The code in this tutorial is available in both Kotlin and Java. You can quickly switch between them to get a feeling
for how Kotlin syntax works.
Starting the commercial paper class
-----------------------------------
A smart contract is a class that implements the ``Contract`` interface. For now, they have to be a part of the main
codebase, as dynamic loading of contract code is not yet implemented. Therefore, we start by creating a file named
either `CommercialPaper.kt` or `CommercialPaper.java` in the src/contracts directory with the following contents:
.. container:: codeset
.. sourcecode:: kotlin
class CommercialPaper : Contract {
override val legalContractReference: SecureHash = SecureHash.sha256("https://en.wikipedia.org/wiki/Commercial_paper");
override fun verify(tx: TransactionForVerification) {
TODO()
}
}
.. sourcecode:: java
public class Cash implements Contract {
@Override
public SecureHash getLegalContractReference() {
return SecureHash.Companion.sha256("https://en.wikipedia.org/wiki/Commercial_paper");
}
@Override
public void verify(TransactionForVerification tx) {
throw new UnsupportedOperationException();
}
}
Every contract must have at least a ``getLegalContractReference()`` and a ``verify()`` method. In Kotlin we express
a getter without a setter as an immutable property (val). The *legal contract reference* is supposed to be a hash
of a document that describes the legal contract and may take precedence over the code, in case of a dispute.

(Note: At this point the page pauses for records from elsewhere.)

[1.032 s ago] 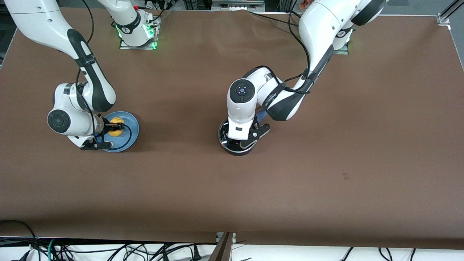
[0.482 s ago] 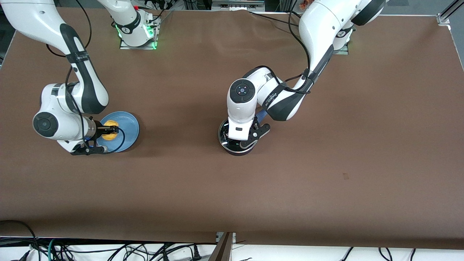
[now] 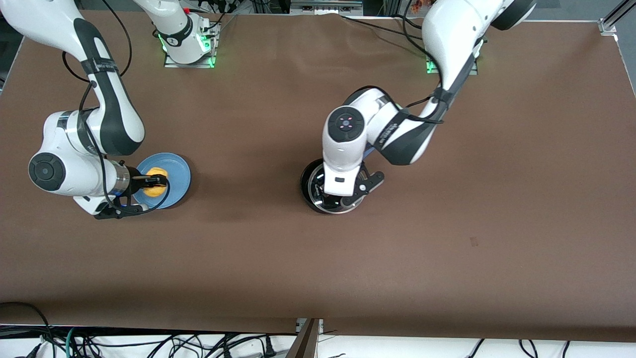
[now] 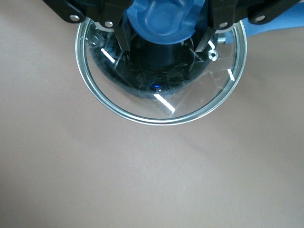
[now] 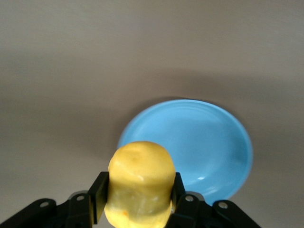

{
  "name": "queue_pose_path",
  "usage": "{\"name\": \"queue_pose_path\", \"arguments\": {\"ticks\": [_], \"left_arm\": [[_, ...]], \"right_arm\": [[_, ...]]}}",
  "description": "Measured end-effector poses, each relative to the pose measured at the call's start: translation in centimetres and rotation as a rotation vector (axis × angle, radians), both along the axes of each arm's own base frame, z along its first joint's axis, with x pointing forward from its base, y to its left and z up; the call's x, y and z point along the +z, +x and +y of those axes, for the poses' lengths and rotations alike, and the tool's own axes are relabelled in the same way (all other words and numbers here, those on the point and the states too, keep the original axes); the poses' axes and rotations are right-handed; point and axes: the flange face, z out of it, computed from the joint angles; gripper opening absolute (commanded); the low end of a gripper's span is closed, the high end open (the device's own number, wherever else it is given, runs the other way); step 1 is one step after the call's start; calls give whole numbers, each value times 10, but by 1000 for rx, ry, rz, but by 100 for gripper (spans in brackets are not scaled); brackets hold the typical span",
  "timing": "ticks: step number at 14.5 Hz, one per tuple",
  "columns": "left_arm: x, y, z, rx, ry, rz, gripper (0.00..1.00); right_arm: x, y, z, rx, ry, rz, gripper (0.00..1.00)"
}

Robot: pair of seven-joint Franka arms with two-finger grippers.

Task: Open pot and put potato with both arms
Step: 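Lift the lid with the left gripper while the right gripper lifts the potato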

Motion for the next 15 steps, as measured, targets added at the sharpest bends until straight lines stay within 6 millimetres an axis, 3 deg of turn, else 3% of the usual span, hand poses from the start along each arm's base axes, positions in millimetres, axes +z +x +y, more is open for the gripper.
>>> {"name": "queue_pose_path", "arguments": {"ticks": [4,9,12,15], "left_arm": [[56,26,64,-50,-16,25,42],[115,55,168,-148,-40,41,42],[134,64,223,-210,-34,54,42],[138,73,273,-276,-31,67,42]], "right_arm": [[14,-4,64,-106,25,2,49],[38,-23,182,-275,1,-12,49],[41,-32,249,-384,6,-35,49],[34,-36,311,-507,49,-66,49]]}}
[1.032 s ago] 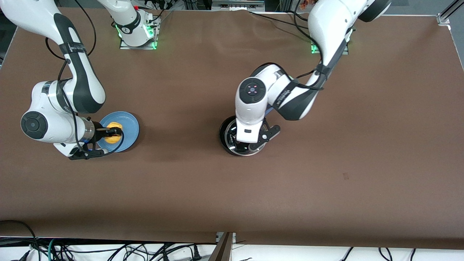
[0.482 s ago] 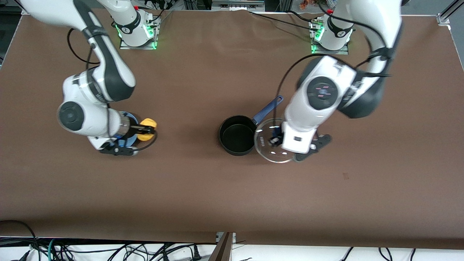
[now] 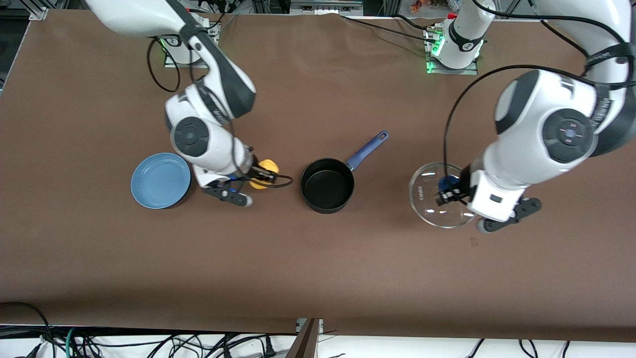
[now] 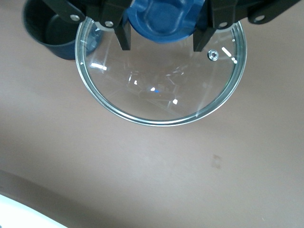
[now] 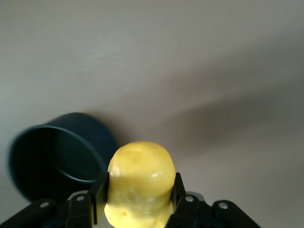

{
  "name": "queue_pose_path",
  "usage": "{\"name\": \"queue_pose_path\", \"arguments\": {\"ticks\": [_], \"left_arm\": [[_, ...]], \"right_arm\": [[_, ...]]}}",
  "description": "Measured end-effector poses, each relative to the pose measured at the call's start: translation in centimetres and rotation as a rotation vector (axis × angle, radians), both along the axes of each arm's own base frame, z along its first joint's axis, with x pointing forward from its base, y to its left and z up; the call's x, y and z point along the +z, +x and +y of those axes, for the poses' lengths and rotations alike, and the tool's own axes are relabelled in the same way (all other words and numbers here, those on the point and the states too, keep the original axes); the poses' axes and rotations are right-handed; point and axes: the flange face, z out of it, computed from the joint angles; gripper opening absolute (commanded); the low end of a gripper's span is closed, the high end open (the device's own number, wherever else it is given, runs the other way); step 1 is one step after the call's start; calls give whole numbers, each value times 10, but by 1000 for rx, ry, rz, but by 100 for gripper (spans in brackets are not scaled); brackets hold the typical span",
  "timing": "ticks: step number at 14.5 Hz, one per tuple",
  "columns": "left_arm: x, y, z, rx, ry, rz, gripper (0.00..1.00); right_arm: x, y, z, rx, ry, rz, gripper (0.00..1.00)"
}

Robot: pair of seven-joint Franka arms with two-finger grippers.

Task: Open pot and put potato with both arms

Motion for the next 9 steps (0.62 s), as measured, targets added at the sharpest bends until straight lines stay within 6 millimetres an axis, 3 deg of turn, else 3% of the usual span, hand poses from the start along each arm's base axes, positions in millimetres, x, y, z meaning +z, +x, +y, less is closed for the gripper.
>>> {"name": "queue_pose_path", "arguments": {"ticks": [5,9], "left_arm": [[-20,12,92,-129,-7,31,42],[-50,15,134,-203,-20,35,42]], "right_arm": [[-35,-19,69,-169,60,-20,49],[-47,-35,103,-233,92,-27,50]]}}
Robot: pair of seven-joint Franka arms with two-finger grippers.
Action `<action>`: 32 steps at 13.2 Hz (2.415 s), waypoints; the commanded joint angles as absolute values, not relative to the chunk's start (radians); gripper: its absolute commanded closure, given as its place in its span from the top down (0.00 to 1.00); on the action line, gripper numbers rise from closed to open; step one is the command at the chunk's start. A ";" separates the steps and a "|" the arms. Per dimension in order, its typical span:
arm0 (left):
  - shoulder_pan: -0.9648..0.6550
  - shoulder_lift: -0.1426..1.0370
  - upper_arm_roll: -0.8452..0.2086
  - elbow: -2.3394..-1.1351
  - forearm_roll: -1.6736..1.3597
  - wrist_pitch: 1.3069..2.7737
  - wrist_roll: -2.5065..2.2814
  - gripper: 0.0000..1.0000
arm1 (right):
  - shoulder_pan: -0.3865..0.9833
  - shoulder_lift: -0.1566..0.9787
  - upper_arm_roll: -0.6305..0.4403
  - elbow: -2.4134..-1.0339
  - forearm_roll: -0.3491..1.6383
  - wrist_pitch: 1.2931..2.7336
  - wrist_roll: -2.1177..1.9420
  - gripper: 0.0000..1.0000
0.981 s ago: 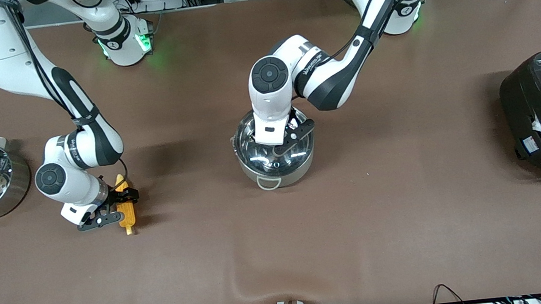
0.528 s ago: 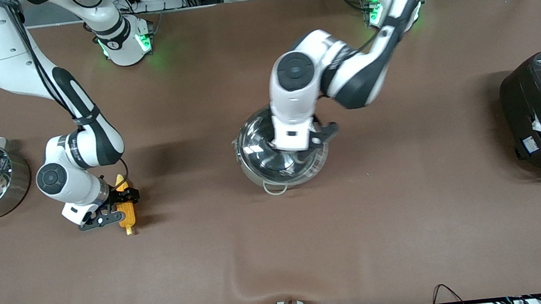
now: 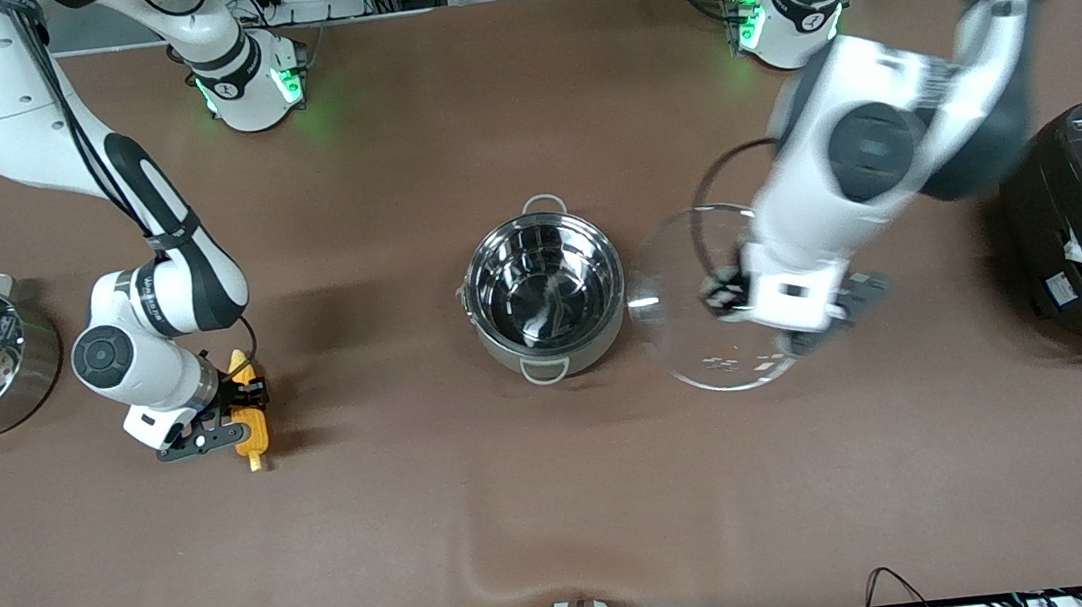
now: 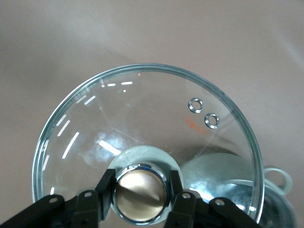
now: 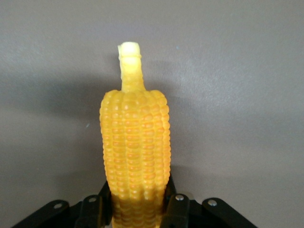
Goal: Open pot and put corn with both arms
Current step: 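Lift the glass lid off the pot with the left gripper, then carry the corn over the pot with the right gripper while the left holds the lid, then lower the corn into the pot and open the right gripper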
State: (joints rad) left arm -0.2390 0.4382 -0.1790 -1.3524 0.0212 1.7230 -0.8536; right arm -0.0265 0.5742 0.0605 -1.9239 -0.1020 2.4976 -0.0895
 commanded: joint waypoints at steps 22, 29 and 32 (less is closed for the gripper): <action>0.067 0.408 -0.189 -1.715 0.049 1.974 -0.319 0.00 | 0.667 0.692 0.084 -1.270 -0.041 1.942 0.729 0.00; 0.067 0.403 -0.192 -1.787 0.049 2.061 -0.324 0.00 | 0.707 0.721 0.084 -1.270 -0.034 1.945 0.755 0.00; 0.067 0.405 -0.192 -1.812 0.049 2.094 -0.324 0.00 | 0.724 0.718 0.084 -1.272 -0.029 1.940 0.756 0.00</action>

The verify method returns nothing. This is intentional: the function either completes correctly, or throws an exception,
in which case the transaction is rejected.
We also need to define a constant hash that would, in a real system, be the hash of the program bytecode. For now
we just set it to a dummy value as dynamic loading and sandboxing of bytecode is not implemented. This constant
isn't shown in the code snippet but is called `CP_PROGRAM_ID`.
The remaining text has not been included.